Ich hinterfrage meinen Instagram-Aktivismus regelmäßig und ich weiß, ich bin nicht allein damit. In Zeiten, in denen alles immer schneller wird, wird die Aufmerksamkeitsspanne der Menschen immer kleiner. Wer liest überhaupt noch, was ich teile? Ist es okay, was ich teile? Gibt es Dinge, über die ich nicht sprechen sollte? Und Dinge, über die ich nicht schweigen sollte? Wo ist meine Stimme wichtig, wo nimmt sie anderen Stimmen Raum? Wann ist es wichtig, mich zu de-zentrieren und andere sprechen zu lassen?

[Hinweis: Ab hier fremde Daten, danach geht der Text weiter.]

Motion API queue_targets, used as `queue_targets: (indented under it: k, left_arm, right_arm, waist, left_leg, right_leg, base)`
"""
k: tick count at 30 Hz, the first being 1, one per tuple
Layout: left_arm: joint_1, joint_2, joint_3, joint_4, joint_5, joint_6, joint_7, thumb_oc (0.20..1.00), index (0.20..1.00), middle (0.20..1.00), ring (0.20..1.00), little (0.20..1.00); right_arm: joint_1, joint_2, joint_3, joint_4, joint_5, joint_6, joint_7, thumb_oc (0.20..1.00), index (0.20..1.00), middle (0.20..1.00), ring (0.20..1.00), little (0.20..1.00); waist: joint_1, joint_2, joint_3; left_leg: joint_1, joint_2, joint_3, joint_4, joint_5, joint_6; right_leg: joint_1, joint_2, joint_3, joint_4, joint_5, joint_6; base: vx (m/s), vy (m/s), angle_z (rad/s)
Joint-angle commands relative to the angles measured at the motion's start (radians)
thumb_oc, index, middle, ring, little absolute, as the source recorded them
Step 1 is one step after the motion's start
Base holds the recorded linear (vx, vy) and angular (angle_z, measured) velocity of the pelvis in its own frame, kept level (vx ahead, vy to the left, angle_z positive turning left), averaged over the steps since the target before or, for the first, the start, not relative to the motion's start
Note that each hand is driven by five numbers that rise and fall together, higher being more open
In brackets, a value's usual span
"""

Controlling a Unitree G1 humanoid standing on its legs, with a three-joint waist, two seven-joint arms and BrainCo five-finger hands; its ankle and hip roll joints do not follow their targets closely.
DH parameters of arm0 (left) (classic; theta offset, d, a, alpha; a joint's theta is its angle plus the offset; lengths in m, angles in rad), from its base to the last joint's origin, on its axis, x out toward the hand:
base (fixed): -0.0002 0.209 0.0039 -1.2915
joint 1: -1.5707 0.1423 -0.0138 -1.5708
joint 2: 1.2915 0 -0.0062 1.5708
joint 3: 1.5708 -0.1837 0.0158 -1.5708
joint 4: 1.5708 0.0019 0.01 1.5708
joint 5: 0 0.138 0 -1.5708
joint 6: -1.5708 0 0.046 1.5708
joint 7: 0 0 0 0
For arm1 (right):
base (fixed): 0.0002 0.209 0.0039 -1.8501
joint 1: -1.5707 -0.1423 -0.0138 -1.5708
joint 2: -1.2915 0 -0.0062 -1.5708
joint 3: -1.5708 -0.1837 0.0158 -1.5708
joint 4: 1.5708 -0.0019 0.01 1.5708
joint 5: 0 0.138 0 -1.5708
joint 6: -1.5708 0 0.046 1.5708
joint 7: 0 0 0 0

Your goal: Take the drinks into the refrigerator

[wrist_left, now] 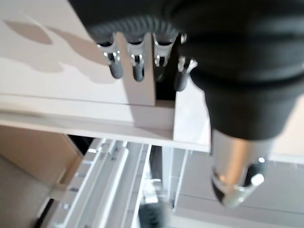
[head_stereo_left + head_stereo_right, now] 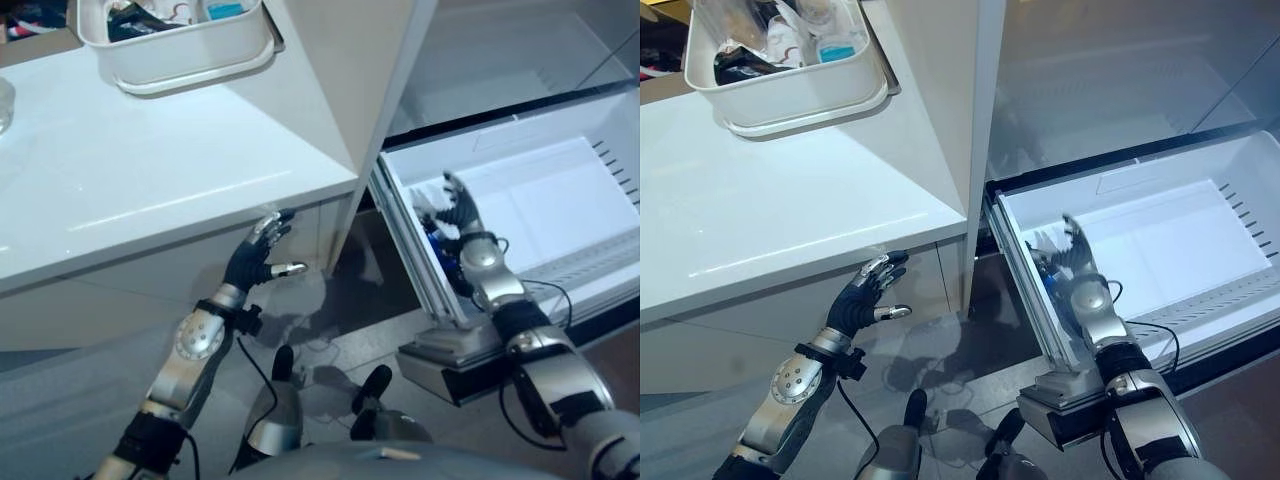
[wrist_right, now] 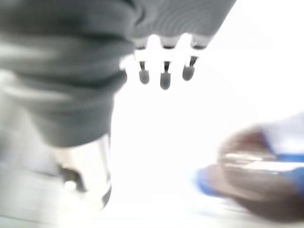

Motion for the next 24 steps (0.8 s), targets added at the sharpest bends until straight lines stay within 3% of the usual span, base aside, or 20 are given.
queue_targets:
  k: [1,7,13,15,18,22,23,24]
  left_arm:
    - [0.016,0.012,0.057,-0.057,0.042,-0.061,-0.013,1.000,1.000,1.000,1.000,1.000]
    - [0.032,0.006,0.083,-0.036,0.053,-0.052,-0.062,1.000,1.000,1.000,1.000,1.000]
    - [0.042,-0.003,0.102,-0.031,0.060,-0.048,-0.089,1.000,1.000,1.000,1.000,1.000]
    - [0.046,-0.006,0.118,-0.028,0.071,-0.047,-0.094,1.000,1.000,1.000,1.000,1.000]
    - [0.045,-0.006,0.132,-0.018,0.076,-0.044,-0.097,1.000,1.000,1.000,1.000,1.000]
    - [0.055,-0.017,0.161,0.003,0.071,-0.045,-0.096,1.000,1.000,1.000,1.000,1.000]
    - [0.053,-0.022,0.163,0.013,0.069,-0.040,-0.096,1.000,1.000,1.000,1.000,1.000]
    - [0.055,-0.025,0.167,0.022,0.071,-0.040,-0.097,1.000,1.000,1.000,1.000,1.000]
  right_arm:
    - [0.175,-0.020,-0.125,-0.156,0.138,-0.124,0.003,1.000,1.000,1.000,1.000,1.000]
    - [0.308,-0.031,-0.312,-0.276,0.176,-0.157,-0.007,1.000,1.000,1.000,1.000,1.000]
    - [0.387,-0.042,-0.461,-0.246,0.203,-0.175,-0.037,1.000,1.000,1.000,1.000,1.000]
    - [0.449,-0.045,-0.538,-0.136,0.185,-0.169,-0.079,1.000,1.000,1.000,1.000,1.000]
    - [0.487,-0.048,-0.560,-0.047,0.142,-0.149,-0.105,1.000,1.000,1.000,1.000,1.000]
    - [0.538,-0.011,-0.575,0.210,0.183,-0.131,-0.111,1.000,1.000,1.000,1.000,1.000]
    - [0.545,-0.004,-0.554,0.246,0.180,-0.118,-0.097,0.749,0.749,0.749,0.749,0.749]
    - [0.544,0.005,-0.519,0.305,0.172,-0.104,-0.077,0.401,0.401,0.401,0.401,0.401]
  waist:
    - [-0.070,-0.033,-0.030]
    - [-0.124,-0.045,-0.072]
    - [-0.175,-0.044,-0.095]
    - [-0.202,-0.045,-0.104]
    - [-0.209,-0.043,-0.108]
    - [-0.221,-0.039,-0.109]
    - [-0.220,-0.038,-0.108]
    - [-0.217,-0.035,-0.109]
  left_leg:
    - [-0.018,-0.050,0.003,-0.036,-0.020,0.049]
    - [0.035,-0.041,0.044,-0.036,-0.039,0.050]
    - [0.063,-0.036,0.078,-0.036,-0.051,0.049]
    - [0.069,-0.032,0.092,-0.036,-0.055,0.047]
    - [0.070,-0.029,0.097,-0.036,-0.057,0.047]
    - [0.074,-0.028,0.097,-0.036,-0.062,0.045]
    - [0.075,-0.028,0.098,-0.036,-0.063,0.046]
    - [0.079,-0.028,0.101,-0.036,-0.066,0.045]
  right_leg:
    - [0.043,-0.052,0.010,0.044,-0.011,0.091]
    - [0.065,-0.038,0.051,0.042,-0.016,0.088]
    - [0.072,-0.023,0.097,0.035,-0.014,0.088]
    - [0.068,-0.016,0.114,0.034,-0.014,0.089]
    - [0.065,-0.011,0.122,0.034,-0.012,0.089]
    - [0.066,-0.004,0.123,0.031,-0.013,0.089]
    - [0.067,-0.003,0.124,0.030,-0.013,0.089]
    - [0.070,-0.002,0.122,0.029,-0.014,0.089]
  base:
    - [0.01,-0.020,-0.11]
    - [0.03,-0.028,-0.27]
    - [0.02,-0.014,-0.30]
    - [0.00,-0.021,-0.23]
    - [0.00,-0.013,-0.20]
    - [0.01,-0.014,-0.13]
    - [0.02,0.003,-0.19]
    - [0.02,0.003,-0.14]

Wann ist es wichtig, mich zu de-zentrieren und andere sprechen zu lassen?
Wie oft spreche ich über andere, anstatt mit ihnen? Wie oft spreche ich für andere, anstatt zuzuhören? Wie finde ich eine Sprache, die Menschen dort trifft, wo sie stehen, die sie abholt und mitnimmt, anstatt an ihnen vorbeizuziehen und sie in Unverständnis zurückzulassen?

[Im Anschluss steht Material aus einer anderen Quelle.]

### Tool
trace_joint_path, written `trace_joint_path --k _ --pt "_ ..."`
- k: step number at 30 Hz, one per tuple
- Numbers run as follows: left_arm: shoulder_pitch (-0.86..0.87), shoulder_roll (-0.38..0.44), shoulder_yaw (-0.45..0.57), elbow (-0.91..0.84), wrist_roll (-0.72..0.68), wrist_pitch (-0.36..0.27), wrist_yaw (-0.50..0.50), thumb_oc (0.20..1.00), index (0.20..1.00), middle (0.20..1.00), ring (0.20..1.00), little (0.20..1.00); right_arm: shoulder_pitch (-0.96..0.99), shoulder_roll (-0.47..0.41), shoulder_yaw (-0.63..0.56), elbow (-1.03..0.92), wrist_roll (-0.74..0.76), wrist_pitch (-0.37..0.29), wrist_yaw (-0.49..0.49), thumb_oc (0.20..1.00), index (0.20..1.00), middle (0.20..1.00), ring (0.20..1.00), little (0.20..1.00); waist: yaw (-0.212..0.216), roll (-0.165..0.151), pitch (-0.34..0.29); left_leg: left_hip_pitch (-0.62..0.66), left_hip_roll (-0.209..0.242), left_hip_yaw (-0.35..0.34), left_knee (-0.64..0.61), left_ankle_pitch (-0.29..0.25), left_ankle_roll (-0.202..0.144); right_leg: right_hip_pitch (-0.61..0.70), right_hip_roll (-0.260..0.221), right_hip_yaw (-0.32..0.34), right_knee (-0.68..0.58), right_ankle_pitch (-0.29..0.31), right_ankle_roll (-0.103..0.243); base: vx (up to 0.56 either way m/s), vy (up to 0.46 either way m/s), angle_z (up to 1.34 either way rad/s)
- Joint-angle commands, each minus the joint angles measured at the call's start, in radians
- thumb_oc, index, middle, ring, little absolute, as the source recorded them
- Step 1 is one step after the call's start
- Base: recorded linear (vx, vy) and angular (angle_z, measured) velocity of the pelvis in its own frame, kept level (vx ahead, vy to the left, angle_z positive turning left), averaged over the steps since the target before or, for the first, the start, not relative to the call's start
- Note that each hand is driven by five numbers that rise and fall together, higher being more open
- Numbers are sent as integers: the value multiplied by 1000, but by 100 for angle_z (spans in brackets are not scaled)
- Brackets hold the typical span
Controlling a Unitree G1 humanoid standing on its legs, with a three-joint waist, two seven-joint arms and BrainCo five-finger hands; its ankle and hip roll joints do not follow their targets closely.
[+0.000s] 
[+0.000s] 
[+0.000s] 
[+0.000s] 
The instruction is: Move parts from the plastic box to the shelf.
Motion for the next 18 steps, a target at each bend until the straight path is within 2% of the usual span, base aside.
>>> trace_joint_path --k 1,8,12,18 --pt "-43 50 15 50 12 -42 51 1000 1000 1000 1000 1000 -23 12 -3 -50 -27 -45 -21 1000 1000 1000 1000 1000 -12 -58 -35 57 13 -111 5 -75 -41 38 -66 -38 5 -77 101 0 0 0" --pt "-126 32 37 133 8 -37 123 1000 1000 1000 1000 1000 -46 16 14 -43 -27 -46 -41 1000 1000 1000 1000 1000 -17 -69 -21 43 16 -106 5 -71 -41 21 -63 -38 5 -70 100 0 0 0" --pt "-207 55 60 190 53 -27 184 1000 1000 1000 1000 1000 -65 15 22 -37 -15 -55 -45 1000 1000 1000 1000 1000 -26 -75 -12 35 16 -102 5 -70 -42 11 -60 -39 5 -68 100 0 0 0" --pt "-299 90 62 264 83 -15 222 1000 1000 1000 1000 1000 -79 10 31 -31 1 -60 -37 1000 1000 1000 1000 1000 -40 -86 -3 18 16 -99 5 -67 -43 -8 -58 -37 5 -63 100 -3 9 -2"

Inmitten all dieser Fragen merke ich, wie ich zurückhaltender werde und meine Stimme leiser.
Gesunder (Instagram-)Aktivismus?
Wir müssen uns bewusst machen, dass Aktivismus, egal ob on- oder offline, nur möglich ist, wenn wir auf unsere eigenen Kapazitäten Acht geben. Auf uns und unsere Mitmenschen aufpassen. Wenigstens jeden Tag Momente der Abgrenzung finden, indem wir etwas tun, das uns gut tut.
Die Balance zwischen Selbstfürsorge und Achtung eigener Grenzen und dem Bewusstsein über die eigenen Privilegien und Verantwortungen wird immer schwierig zu halten sein, vielleicht ist das sogar eine lebenslange Übung. Es gibt Zeiten, in denen wir mehr Kapazität haben, uns zu positionieren und es gibt Zeiten, in denen unsere Stimmen leiser sind – und die anderer dann hoffentlich umso lauter. Und es gibt Zeiten, in denen müssen wir laut sein, damit andere einmal leise sein können.

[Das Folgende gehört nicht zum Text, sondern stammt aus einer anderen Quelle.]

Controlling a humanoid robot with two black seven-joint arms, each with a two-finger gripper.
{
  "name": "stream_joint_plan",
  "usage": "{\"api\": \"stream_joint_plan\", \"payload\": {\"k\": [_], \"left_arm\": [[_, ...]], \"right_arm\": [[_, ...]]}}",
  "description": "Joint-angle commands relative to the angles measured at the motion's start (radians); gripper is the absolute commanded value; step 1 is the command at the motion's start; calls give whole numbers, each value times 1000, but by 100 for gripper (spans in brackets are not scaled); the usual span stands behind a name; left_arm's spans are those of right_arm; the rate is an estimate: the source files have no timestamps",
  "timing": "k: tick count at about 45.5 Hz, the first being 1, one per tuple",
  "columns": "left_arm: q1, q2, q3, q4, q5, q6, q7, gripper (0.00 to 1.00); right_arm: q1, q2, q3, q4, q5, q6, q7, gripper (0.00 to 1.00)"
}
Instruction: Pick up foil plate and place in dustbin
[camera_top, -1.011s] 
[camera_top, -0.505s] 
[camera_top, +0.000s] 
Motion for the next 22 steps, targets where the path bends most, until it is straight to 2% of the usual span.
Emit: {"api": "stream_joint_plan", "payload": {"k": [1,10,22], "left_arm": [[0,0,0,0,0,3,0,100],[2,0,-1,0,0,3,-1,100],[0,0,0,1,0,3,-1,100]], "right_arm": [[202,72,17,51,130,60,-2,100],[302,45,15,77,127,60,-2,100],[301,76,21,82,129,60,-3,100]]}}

Es gibt Zeiten, in denen müssen wir laut sein, damit andere einmal leise sein können.
Ich versuche aktuell auch auf Instagram einen kleinen Gegenpol zu all den schlechten Nachrichten zu finden. Ich folge jetzt aktiv auch Accounts, die jeden Tag positive Entwicklungen aufzeigen und damit verdeutlichen: Nicht alles wird immer schlimmer, auch wenn unser Blick meistens darauf liegt. Ich möchte euch einerseits ans Herz legen, diesen oder ähnliches Accounts zu folgen und abends auch mal das Handy wegzulegen. „Doomscrolling“ könnt ihr z.B. durch Timersetzung (z.B. max. 15 Minuten auf Instagram) im Handy Einhalt gebieten, insbesondere, wenn ihr gerade keine Kapazitäten für mehr Weltschmerz habt. Findet eure Balance, bleibt trotzdem aktiv und aktivistisch, wenn möglich. Die Balance sieht natürlich bei jedem Menschen anders aus und das ist vollkommen okay. Hört auf euch und euer Gefühl.